WHAT THE EXERCISE ASKS: Using the data below, return the stretch from the line that contains "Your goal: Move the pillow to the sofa" through the line that contains "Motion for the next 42", both included, exactly as it stands and nothing beyond it.

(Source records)
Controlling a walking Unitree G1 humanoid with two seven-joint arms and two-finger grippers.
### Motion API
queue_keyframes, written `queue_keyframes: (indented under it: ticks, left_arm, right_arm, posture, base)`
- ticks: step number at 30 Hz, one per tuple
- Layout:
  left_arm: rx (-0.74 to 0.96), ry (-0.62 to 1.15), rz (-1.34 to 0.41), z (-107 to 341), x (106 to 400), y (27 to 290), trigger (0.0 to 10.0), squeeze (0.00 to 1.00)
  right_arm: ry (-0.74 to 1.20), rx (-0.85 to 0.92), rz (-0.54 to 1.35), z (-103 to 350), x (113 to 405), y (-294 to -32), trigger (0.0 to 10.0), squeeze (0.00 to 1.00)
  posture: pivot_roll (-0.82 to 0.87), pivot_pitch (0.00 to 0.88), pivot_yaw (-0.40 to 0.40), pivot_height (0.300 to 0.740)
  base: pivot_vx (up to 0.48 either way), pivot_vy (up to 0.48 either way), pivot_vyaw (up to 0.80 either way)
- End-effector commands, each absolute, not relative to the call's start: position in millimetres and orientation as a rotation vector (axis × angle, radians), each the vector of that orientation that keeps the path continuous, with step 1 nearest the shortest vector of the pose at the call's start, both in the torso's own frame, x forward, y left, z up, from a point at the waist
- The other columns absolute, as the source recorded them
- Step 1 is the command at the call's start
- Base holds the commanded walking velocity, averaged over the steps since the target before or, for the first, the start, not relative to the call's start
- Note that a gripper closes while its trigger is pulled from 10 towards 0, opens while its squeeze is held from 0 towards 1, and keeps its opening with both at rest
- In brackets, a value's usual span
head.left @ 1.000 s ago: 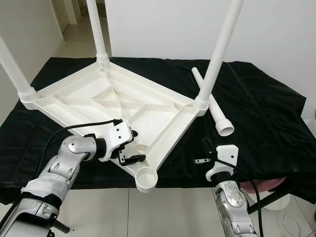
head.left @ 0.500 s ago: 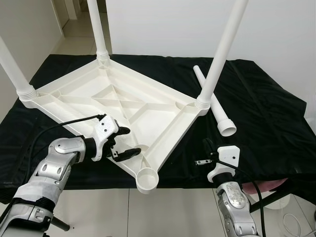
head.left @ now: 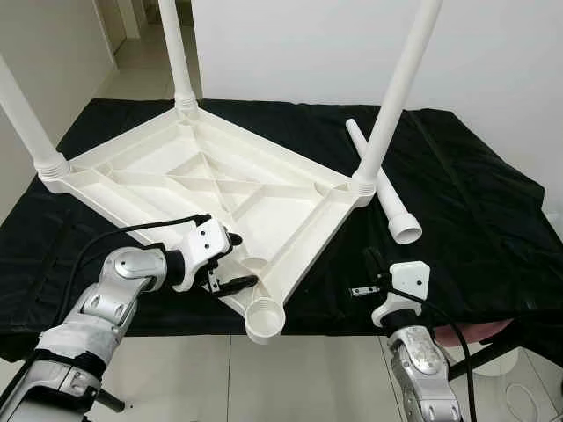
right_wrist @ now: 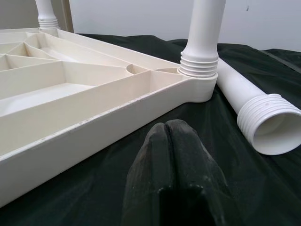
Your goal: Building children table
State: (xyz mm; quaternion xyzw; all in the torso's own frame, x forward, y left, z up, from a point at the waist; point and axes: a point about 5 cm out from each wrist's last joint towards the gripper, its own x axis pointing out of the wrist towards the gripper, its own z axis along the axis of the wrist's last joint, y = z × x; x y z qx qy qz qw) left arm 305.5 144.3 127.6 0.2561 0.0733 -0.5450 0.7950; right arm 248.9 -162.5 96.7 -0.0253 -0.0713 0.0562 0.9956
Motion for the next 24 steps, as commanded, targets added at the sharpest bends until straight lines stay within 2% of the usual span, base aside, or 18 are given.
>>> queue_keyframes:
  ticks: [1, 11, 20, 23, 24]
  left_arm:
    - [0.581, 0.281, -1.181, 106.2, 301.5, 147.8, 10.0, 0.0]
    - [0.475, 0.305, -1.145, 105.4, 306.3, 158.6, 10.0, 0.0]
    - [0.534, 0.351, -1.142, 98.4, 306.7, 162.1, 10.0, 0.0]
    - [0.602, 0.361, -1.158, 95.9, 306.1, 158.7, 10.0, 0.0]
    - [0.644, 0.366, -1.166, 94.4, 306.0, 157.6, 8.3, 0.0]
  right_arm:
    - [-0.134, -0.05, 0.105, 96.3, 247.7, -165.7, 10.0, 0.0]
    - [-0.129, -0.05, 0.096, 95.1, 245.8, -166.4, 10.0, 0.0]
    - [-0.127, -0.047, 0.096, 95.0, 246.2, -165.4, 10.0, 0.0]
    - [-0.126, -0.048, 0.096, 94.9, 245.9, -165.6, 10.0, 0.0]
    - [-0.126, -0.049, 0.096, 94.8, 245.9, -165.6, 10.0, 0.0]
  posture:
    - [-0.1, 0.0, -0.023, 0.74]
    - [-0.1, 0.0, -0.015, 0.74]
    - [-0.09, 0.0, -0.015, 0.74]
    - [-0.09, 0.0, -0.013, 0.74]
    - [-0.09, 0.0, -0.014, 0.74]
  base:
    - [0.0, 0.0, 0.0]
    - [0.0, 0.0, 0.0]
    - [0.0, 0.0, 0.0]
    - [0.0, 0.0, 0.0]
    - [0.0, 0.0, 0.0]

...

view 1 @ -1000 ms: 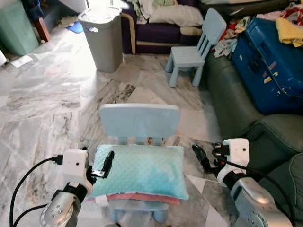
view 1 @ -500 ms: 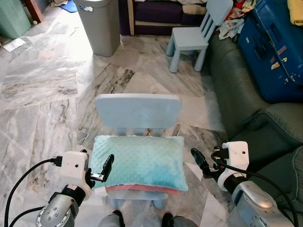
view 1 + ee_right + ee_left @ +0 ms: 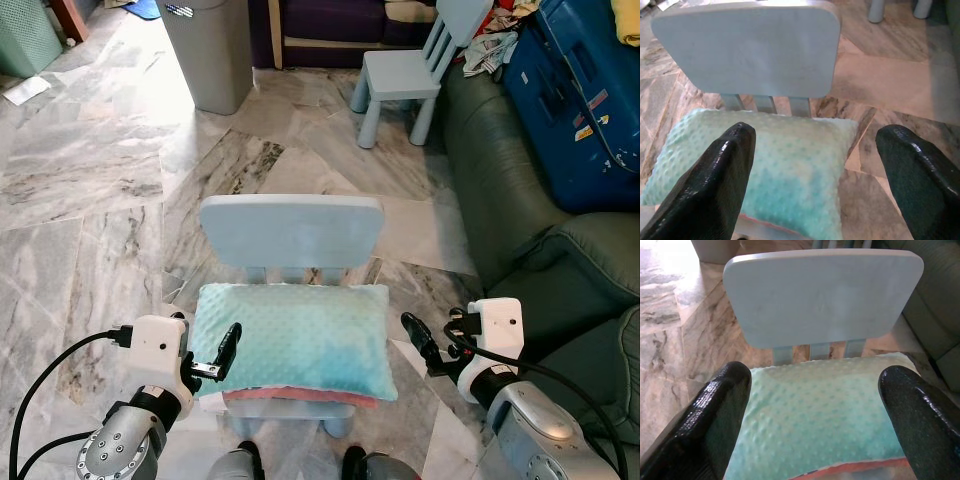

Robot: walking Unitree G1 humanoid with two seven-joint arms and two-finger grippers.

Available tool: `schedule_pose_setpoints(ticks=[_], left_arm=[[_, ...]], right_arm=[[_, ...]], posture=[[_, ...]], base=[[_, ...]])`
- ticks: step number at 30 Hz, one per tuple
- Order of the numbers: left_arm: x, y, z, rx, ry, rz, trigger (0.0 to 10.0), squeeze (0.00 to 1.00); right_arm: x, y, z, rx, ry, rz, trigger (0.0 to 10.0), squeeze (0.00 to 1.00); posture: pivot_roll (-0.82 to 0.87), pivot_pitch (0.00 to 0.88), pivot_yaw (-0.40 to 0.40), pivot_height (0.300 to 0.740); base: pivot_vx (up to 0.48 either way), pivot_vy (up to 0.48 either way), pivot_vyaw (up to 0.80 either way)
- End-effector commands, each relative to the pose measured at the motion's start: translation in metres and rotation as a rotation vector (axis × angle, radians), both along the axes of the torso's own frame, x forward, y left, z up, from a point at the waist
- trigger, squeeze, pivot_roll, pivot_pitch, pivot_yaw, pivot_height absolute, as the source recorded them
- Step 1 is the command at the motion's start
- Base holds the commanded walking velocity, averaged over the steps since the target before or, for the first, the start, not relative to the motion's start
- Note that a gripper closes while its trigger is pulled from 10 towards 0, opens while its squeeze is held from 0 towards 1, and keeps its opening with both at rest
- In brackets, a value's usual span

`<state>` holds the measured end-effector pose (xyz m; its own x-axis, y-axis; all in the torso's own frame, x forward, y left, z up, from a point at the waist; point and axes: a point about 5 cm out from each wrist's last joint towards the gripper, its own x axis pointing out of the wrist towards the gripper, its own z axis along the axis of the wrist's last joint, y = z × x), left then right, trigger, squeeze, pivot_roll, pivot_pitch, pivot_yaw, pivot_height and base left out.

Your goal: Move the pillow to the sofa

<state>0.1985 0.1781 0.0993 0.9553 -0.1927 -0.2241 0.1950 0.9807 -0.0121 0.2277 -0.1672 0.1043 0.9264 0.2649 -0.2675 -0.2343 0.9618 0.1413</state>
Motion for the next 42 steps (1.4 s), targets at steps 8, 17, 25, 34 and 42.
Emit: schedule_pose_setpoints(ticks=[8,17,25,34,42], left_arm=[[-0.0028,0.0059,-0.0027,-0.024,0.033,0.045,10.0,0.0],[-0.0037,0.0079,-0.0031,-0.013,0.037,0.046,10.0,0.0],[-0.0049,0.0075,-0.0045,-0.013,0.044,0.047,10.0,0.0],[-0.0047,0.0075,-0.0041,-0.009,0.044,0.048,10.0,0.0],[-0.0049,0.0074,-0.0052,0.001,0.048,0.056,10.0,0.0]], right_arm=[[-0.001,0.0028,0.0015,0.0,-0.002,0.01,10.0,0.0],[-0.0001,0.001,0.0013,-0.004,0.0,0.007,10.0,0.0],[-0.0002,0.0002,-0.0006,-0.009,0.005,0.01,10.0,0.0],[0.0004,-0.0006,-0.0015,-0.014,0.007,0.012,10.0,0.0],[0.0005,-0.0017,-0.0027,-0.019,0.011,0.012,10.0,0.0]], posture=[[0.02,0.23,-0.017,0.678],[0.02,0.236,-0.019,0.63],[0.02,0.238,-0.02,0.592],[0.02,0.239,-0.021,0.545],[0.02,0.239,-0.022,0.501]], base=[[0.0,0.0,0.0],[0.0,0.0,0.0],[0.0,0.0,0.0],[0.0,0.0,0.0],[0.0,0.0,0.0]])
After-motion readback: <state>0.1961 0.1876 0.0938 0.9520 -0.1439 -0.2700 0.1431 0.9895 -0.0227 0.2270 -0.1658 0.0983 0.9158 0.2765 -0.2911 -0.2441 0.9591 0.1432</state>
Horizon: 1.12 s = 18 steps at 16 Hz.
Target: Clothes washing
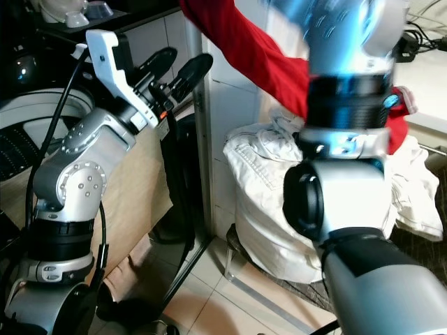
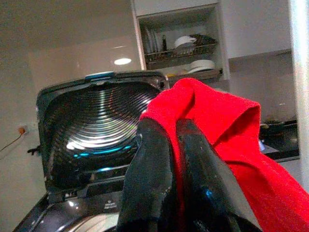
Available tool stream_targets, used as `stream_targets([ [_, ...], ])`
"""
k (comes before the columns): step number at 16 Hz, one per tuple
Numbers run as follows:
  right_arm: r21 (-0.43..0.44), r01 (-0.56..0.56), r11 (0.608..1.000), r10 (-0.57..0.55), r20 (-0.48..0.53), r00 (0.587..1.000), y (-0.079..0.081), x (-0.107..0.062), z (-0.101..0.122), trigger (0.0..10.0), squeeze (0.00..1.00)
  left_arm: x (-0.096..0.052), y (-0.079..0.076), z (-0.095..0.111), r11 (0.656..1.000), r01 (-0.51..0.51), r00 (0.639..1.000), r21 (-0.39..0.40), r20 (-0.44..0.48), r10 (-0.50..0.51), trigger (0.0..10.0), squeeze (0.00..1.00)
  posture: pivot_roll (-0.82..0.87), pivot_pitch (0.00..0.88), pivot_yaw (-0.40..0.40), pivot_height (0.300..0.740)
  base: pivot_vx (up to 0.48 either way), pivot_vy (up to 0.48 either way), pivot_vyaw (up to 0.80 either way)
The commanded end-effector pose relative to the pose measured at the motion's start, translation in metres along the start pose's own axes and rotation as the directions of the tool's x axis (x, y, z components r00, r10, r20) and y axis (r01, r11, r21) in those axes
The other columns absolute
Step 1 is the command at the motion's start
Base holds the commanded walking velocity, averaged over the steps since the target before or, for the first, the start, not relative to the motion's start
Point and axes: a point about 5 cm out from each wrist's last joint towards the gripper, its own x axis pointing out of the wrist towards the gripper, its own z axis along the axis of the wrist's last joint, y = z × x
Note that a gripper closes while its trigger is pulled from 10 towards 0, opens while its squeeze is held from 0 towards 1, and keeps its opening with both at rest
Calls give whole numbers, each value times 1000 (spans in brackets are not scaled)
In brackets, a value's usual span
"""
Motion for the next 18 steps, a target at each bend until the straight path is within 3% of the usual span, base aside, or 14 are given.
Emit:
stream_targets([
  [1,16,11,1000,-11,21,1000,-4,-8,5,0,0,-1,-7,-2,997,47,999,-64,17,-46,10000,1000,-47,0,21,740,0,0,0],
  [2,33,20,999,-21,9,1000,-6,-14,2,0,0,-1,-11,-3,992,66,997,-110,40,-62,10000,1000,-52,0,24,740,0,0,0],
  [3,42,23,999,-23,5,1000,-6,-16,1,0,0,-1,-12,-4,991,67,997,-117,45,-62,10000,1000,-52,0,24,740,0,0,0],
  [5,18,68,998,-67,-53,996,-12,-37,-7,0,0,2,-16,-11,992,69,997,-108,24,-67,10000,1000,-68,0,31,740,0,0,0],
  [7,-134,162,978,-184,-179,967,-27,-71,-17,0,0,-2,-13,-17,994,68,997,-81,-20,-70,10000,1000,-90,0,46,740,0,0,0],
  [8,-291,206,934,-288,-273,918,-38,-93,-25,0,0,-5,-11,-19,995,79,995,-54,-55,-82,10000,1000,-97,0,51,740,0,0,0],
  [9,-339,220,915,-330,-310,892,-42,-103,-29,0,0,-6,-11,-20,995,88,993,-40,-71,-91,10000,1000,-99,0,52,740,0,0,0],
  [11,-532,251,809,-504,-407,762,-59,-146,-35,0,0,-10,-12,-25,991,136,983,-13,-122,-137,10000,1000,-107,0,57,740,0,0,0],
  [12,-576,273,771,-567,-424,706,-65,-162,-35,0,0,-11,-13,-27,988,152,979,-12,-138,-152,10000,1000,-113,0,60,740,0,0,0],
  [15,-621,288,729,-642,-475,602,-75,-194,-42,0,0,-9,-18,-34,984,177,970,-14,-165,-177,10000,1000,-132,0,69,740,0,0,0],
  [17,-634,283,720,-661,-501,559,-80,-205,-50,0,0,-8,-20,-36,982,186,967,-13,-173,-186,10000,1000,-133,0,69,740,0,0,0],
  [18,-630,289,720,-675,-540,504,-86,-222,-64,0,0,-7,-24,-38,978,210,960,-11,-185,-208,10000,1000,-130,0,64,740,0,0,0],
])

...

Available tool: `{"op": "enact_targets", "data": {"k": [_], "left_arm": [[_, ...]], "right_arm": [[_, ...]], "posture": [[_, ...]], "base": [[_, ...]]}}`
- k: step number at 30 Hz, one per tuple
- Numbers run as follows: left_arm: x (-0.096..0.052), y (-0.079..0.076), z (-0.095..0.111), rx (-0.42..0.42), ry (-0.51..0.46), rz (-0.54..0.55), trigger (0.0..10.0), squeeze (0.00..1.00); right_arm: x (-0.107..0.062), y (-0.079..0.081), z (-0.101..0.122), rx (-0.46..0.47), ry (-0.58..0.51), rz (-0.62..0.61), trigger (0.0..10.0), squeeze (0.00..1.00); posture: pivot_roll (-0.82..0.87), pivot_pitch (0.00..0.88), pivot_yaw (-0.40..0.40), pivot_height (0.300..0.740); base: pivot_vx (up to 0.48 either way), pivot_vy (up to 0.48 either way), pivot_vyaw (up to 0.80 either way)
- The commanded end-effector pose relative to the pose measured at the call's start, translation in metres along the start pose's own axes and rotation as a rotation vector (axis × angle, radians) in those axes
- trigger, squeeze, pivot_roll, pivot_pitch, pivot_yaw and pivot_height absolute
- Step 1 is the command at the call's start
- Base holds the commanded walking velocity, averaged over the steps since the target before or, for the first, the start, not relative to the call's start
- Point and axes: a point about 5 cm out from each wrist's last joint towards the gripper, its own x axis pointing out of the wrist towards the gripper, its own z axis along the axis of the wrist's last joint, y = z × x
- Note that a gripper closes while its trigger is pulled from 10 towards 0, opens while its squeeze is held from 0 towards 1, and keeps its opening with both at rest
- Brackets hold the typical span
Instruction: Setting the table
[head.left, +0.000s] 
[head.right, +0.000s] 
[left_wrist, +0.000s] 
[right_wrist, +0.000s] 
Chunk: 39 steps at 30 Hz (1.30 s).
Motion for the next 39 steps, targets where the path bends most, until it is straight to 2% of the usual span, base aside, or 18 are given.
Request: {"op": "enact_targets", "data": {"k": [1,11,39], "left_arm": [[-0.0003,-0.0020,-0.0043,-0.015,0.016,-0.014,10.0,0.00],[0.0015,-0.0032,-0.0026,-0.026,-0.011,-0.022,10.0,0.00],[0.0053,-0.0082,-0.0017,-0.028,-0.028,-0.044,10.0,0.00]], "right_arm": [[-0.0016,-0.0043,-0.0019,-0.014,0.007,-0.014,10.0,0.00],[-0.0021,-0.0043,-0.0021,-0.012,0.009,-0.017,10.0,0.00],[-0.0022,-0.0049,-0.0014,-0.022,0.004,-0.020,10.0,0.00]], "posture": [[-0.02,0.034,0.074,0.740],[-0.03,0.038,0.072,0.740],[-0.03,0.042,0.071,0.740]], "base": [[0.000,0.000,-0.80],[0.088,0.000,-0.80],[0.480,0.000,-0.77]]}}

TASK SOLUTION:
Your goal: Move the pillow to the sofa

<state>0.1985 0.1781 0.0993 0.9553 -0.1927 -0.2241 0.1950 0.9807 -0.0121 0.2277 -0.1672 0.1043 0.9264 0.2649 -0.2675 -0.2343 0.9618 0.1413</state>
Motion for the next 42 steps (1.4 s), targets at steps 8, 17, 25, 34 and 42.

With this, the exercise is done.